Cesárea pode ter alterado a evolução do homem ao anular potencial prejuízo do cabeção do bebê

Gabriel Alves

Na intersecção entre gravidez e evolução, existe um problema geométrico: às vezes a cabeça do feto é simplesmente grande demais.

Se por um lado quanto maior o feto maior a chance de sobrevivência, por outro a dificuldade de encaixe pode ser letal tanto para o bebê quanto para quanto para a mãe. A taxa de ocorrência dessa desproporcionalidade cefalopélvica está entre 3% e 6% se olharmos para a média global.

Desse modo, faria sentido que em algum momento da história humana as mulheres de quadris largos tenham tido maior sucesso reprodutivo (fitness, evolutivamente falando) que as de quadris estreitos. 

(Há, no entanto, vantagens evolutivas em ter um quadril estreito, como a melhor dissipação de calor em ambientes quentes, mas nessa disputa os quadris grandes parecem ter levado vantagem por um um bom tempo.)

Por causa das cesáreas, mulheres de quadris estreitos, que antes tinham elevada chance de ter complicações no parto, conseguem fazer com que essa “desvantagem” evolutiva fosse praticamente anulada.

Se antes uma área de passagem do canal pélvico pequena demais perante o tamanho do bebê significava a morte de ambos, agora existe uma grande chance de uma mãe pequenina parir sem qualquer prejuízo.

Ou seja, se antes havia o que os biologistas chamam de “pressão evolutiva” a favor da permanência e disseminação de quadris grandes, hoje essa força da natureza não anda valendo grande coisa.

Curiosamente, trata-se de uma questão tipicamente humana –outros primatas e mamíferos não têm filhotes tão desproporcionalmente grandes.

HISTÓRIA

A técnica cirúrgica para realizar a cesárea é bastante antiga, embora não haja consenso exatamente onde surgiu primeiro. O método, claro, melhorou muito com o tempo: supõe-se que em seus primórdios, há mais de mil anos, ela era usada apenas para remover bebês de ventres de mães já mortas (já que não haveria outra maneira de ele sair dali).

Não seria difícil ter essa ideia já que, ao menos internamente, nossa anatomia se parece com a de outros mamíferos, como porcos –já comumente caçados, eviscerados e partidos com maestria por antigos caçadores.

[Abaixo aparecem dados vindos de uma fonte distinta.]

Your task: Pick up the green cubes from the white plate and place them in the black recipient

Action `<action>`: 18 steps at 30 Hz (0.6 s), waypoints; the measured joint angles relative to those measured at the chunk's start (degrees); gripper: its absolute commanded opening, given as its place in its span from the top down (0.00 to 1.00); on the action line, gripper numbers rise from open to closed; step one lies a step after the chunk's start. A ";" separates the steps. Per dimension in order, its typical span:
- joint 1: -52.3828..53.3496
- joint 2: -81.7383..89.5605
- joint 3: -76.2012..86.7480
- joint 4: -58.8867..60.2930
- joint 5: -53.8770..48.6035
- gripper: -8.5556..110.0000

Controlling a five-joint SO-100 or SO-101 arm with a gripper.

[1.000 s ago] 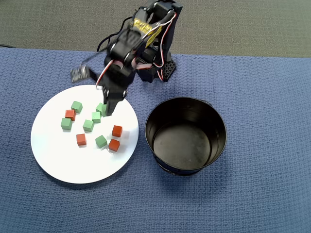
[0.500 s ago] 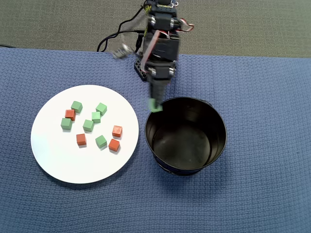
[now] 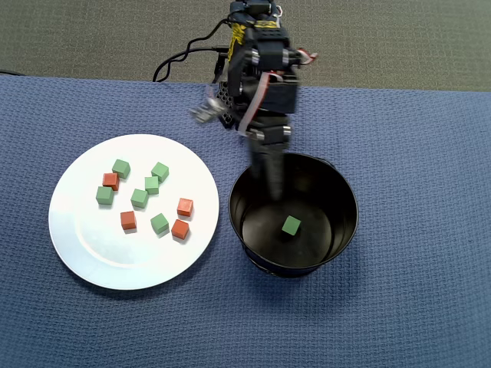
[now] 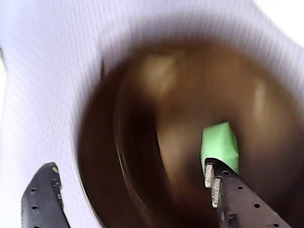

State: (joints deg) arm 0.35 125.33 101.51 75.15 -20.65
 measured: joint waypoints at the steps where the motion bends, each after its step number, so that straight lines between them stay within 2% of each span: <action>1: 2.90 0.18 0.00 0.00 -0.18 0.78; 7: 18.28 -3.34 -0.09 -2.90 -2.37 0.75; 10: 22.94 -9.58 -0.53 -3.16 -7.03 0.72; 13: 25.40 -17.67 -0.88 -5.89 -16.87 0.72; 18: 30.67 -25.84 -0.88 -13.10 -38.76 0.71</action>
State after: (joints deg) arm 31.03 99.49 100.63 62.05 -59.41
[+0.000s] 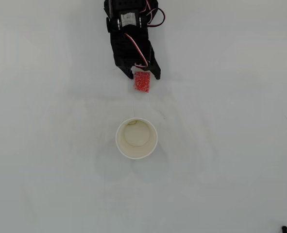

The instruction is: Grasp a red cube and put it in the cup.

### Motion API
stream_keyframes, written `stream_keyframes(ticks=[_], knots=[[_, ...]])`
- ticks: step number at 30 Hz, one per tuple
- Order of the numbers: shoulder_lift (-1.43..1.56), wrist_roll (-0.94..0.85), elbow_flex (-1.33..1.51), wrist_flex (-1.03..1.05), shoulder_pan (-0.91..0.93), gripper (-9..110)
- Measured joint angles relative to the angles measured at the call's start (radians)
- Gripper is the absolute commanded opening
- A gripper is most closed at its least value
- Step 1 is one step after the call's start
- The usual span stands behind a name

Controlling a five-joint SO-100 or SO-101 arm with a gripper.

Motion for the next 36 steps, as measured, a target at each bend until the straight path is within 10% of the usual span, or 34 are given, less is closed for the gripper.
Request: stream_keyframes(ticks=[36], knots=[[-0.104, 0.025, -0.044, -0.426, 0.092, 5]])
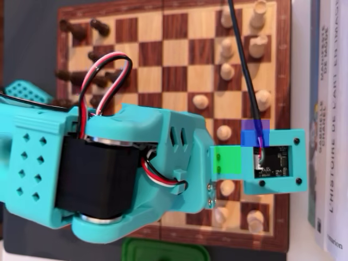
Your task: Play chess
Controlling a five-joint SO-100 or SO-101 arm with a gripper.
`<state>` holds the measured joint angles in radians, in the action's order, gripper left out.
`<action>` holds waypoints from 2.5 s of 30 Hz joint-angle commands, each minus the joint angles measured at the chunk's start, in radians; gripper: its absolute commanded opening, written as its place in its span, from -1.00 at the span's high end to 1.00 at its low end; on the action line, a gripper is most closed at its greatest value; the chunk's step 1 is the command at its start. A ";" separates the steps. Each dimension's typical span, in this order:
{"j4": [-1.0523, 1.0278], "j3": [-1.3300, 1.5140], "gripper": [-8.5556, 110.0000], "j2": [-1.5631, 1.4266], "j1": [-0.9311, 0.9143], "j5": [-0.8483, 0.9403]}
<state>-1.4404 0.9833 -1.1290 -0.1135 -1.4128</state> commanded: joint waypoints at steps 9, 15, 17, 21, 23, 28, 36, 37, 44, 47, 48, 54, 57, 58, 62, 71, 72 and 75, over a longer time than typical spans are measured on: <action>0.034 -0.014 0.75 0.038 -0.002 0.005; 0.035 -0.015 0.75 0.060 -0.009 0.006; 0.035 -0.015 0.75 0.067 -0.006 0.006; 0.035 -0.015 0.75 0.069 -0.003 0.006; 0.037 -0.015 0.75 0.069 -0.005 0.006; 0.063 -0.015 0.75 0.067 -0.003 0.006; 0.058 -0.015 0.74 0.067 -0.011 0.006; 0.055 -0.015 0.74 0.067 -0.011 0.006; 0.054 -0.008 0.74 0.067 -0.011 0.006; 0.054 -0.008 0.73 0.067 -0.011 0.006; 0.054 -0.008 0.71 0.067 -0.011 0.006; 0.054 -0.008 0.67 0.067 -0.009 0.006; 0.054 -0.008 0.66 0.067 -0.009 0.003; 0.054 -0.008 0.66 0.067 -0.009 0.003; 0.054 -0.008 0.65 0.067 -0.009 0.003; 0.055 -0.014 0.59 0.063 -0.002 0.005; 0.057 -0.014 0.59 0.060 -0.002 0.005; 0.057 -0.014 0.59 0.057 -0.002 0.005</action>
<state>-1.3898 0.9833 -1.0508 -0.1135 -1.4128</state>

Ilustração de uma cesárea, com um bebê nascendo do ventre de uma mãe já morta
Ilustração de uma cesárea, com um bebê nascendo do ventre de uma mãe já morta (Vida dos Doze Césares, de Suetônio)

QUADRIL FÊMEA

Também é tipicamente humano o “dilema obstétrico” de que nossa pelve teria sua forma moldada pelo conflito de dois fatores principais: a bipedalidade (que surgiu entre 4 e 5 milhões de anos atrás) e a capacidade de dar à luz a grandes bebês.

Cientistas analisaram a maneira com que a região se desenvolve ao longo da vida e a conclusão foi a de que a pelve feminina atingiria a conformação ótima para ter bebês com cabeças e corpos avantajados durante o ápice do período fértil. Depois disso, talvez por uma questão hormonal ou mesmo energética/nutricional, a pelve na mulher acaba perdendo essas propriedades e se “masculiniza”.

Ao por em perspectiva a história evolutiva das espécies, é possível admirar as sofisticadas soluções que a natureza trouxe para nossos problemas mais essenciais, como dar à luz.